◆ YOUR INSTRUCTIONS:
State the number of lines below in which the word "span" appears. Nothing else belongs in the answer.
_ _ _
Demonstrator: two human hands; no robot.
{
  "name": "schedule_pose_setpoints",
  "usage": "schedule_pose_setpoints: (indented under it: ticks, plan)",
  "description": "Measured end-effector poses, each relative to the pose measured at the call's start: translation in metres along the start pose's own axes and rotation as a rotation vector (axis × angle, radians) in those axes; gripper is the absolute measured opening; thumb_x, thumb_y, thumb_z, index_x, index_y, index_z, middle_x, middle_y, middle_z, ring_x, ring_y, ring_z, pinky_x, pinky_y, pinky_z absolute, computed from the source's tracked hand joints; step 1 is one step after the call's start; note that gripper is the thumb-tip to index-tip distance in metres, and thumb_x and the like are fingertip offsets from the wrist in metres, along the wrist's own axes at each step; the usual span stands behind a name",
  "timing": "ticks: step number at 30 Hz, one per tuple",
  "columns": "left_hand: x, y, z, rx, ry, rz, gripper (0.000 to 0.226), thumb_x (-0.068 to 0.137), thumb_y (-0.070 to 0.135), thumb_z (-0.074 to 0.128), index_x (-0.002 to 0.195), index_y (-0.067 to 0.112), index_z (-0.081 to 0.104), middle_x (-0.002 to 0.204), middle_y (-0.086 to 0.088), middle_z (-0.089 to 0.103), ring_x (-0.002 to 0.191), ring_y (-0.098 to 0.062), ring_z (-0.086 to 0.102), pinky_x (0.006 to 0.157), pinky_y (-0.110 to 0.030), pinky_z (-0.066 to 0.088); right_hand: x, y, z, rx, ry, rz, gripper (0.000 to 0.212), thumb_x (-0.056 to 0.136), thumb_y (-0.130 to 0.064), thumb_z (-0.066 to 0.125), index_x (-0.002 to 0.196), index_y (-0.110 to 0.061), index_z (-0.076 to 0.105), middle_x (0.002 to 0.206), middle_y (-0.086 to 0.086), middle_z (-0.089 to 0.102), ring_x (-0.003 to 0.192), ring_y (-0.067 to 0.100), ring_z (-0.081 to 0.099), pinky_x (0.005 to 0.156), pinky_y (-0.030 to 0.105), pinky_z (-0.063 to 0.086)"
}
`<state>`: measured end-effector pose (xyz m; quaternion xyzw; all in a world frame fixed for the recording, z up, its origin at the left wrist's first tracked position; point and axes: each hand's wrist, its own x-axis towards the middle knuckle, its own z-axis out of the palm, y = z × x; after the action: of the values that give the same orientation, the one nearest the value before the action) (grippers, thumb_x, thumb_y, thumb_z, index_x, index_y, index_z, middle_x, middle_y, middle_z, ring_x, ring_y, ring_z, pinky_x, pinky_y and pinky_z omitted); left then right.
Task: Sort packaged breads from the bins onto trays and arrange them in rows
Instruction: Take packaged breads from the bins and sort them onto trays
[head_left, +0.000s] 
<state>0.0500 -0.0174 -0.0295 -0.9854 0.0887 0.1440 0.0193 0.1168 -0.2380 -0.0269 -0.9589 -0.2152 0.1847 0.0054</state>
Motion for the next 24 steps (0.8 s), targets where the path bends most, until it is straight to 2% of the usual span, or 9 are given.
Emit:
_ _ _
◆ TASK RESULT:
2